Accordingly, for the
reasons already given and as submitted by the respondent, not only
did the Sexual Offences Act expand the definition
of rape, as is
evident from s 3 itself the very same essential elements for the
common law of rape are included in the expanded
statutory definition.
[15]
Moreover the approach
adopted by the Supreme Court of Appeal in
Coko
supports a purposive
interpretation to the express wording found at the beginning of
s 51(2), i.e. that ‘
Notwithstanding
any other law but subject to subsections (3) and (6),
[20]
a
regional court or a High Court shall sentence a person…’.
This express wording does
not appear to have been considered at all in
Jacobs.
‘
Any other law’
on its plain language
includes the Sexual Offences Act (even though enacted later the
legislature did not, whether in the Sexual
Offences Act or any other
piece of legislation, consequentially amend this part of s 51(2)(b)).
[16]
We agree with the
sentiments expressed by
W
P De Villiers
in
his 2017 article
[21]
where the
learned author considered the
Jacobs
decision at some length
and stated:
‘
The
last issue that warrants examination is the restrictive
interpretation by the court that the common-law offence of rape does
not qualify as a previous conviction for purposes of the application
of
section 51(2)(b)
of the
Criminal Law Amendment Act 105 of 1997
.
It is
submitted that the court also erred in this regard. The common-law
crime of rape (“in circumstances other than those
referred to
in
Part 1
”) was included in
Part III
of Schedule 2 of the
Criminal Law Amendment Act before
the implementation of the
Criminal
Law (Sexual Offences and Related Matters) Amendment Act.

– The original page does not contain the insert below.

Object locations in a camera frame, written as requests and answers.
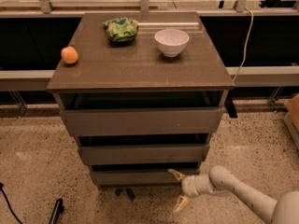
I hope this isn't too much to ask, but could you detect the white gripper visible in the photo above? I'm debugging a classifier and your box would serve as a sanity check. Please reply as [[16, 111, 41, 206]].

The
conduct
targeted by the common-law offence of rape did not cease to be the
same abhorrent criminal conduct with the implementation
of the
Criminal Law (Sexual Offences and Related Matters) Amendment Act.
This
is underscored by the fact that the offence was taken up in
section 3
of the same Act (s 3 has an expanded ambit and is included
in Part III of Schedule 2 to the
Criminal Law Amendment Act; see
Kemp
343).
There is
thus no reason for the legislature to view a previous conviction of
rape in terms of the common law for purposes of
section 51(2)(b)
any
differently than a previous conviction of rape in terms of
section 3
of the
Criminal Law (Sexual Offences and Related Matters) Amendment
Act.
The
interpretation by the court furthermore leads to absurd results that
could not have been intended by the legislature. If the court’s
approach were to be followed it would mean that if an offender
committed common-law rape for the second time a day before the
implementation of the
Criminal Law (Sexual Offences and Related
Matters) Amendment Act, he
would be treated as a second offender for
purposes of
section 51(2)(b)
, but if he fell foul of the same conduct
for the second time a day after the implementation of the Act, he
would be treated as
a first offender.
It would
also mean that someone with any number of convictions for common-law
rape would remain a first offender for purposes of
section 51(2)(b),
but that a person with a single previous conviction in terms of
section 3
of the
Criminal Law (Sexual Offences and Related Matters)
Amendment Act, would
be treated as a second offender. Because of the
wider ambit of
section 3
, which could, for example, include the
insertion by one person of a finger into the mouth of another person
(see
s 3
read with the definition of “sexual penetration”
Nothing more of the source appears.